■ **Task statement**: Go to the line below containing "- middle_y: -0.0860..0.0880" and print exactly from there through the line containing "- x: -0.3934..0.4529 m", both included. Print nothing else.

■ **Dataset section**:

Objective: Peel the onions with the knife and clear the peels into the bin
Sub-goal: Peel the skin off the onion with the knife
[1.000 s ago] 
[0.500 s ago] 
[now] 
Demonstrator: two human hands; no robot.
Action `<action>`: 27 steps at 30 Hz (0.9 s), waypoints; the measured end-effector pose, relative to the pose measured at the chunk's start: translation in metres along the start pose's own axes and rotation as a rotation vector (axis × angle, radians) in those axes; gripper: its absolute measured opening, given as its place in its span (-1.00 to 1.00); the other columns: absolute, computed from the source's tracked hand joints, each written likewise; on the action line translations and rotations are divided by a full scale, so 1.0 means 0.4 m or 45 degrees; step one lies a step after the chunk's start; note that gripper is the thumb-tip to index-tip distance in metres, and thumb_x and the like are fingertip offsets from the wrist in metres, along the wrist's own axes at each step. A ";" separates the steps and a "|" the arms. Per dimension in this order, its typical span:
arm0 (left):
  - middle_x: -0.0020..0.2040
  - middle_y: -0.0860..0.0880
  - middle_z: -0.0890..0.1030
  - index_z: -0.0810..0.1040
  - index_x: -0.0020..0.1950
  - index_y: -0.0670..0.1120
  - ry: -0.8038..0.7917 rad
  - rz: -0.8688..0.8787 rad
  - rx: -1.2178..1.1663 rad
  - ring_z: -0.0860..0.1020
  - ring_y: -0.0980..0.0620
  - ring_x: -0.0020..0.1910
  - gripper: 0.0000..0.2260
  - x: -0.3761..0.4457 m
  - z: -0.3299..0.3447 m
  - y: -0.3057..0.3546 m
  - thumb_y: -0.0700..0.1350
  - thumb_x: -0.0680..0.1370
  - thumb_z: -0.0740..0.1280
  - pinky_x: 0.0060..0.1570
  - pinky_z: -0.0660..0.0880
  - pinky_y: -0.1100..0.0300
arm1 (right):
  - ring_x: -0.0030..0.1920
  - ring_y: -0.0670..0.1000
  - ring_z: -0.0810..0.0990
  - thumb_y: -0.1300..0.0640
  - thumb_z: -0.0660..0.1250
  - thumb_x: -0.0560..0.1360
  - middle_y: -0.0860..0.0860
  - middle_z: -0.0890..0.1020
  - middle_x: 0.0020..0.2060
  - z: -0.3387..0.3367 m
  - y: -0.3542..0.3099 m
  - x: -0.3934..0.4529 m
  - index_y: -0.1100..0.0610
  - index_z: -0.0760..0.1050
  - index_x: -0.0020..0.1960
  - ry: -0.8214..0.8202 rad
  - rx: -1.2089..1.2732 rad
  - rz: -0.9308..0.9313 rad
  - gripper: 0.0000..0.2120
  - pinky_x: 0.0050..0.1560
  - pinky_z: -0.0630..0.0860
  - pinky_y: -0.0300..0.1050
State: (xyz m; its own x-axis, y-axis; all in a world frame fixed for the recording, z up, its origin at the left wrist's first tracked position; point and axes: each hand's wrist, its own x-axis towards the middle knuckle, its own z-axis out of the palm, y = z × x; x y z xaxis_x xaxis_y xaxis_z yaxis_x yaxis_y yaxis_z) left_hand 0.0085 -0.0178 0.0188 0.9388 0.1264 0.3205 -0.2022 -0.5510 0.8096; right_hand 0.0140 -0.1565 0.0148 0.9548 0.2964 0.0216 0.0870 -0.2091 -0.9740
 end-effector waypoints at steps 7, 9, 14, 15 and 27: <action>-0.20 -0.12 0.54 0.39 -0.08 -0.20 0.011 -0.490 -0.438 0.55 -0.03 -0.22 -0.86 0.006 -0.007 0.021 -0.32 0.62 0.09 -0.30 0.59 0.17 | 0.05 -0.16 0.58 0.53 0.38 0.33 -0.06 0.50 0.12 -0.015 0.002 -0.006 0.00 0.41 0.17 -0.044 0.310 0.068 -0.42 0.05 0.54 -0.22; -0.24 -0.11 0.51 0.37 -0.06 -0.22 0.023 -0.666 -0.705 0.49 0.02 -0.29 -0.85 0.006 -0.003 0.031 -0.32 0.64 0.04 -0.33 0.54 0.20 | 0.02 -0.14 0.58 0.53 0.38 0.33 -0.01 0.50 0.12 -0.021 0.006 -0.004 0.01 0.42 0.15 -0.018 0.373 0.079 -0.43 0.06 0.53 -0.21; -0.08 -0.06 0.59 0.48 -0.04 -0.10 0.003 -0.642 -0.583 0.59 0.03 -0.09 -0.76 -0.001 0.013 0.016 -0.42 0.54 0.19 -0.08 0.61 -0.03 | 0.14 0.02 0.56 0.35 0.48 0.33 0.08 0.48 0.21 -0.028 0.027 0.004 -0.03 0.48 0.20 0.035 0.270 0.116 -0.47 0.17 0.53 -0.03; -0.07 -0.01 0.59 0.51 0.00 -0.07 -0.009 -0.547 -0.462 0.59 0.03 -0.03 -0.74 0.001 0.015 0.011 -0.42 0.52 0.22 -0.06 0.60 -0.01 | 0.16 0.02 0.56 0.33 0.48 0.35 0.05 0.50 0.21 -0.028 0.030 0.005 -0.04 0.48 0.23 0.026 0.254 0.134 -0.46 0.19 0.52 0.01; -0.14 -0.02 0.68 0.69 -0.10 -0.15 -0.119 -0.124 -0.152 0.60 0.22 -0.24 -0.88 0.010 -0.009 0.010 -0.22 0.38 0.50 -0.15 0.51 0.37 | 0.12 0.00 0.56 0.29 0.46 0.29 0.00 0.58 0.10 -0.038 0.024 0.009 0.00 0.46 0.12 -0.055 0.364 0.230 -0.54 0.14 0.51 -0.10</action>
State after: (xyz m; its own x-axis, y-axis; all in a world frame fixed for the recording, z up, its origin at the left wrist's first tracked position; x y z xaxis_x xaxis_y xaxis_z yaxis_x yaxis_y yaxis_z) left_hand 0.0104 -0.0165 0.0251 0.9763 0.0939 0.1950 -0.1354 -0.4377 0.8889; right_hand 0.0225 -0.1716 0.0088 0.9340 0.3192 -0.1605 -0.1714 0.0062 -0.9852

■ **Response to this exercise**:
  - middle_y: -0.0860..0.0880
  - middle_z: -0.0890..0.1030
  - index_z: -0.0810..0.1040
  - index_x: -0.0020..0.1950
  - index_y: -0.0670..0.1120
  - ry: -0.8038..0.7917 rad
  - rz: -0.8688..0.8787 rad
  - rx: -1.2178..1.1663 rad
  - ring_z: -0.0860..0.1020
  - ring_y: -0.0980..0.0620
  - ring_x: -0.0020..0.1910
  - gripper: 0.0000..0.2260
  - x: -0.3761..0.4457 m
  - z: -0.3299..0.3447 m
  - y: -0.3057..0.3546 m
  - thumb_y: -0.0700..0.1350
  - thumb_x: -0.0680..0.1370
  - thumb_z: -0.0740..0.1280
  - pinky_x: 0.0060..0.1570
  - pinky_z: -0.0660..0.0880
  - pinky_y: -0.1100..0.0300
arm1 (right):
  - ring_x: -0.0030..0.1920
  - ring_y: -0.0670..0.1000
  - ring_z: -0.0810..0.0990
  - thumb_y: -0.1300..0.0640
  - thumb_z: -0.0660..0.1250
  - thumb_x: -0.0560..0.1360
  - middle_y: -0.0860..0.0860
  - middle_z: -0.0890..0.1020
  - middle_x: 0.0020..0.2060
  - z: -0.3387..0.3367 m
  - y: -0.3542..0.3099 m
  - x: -0.3934..0.4529 m

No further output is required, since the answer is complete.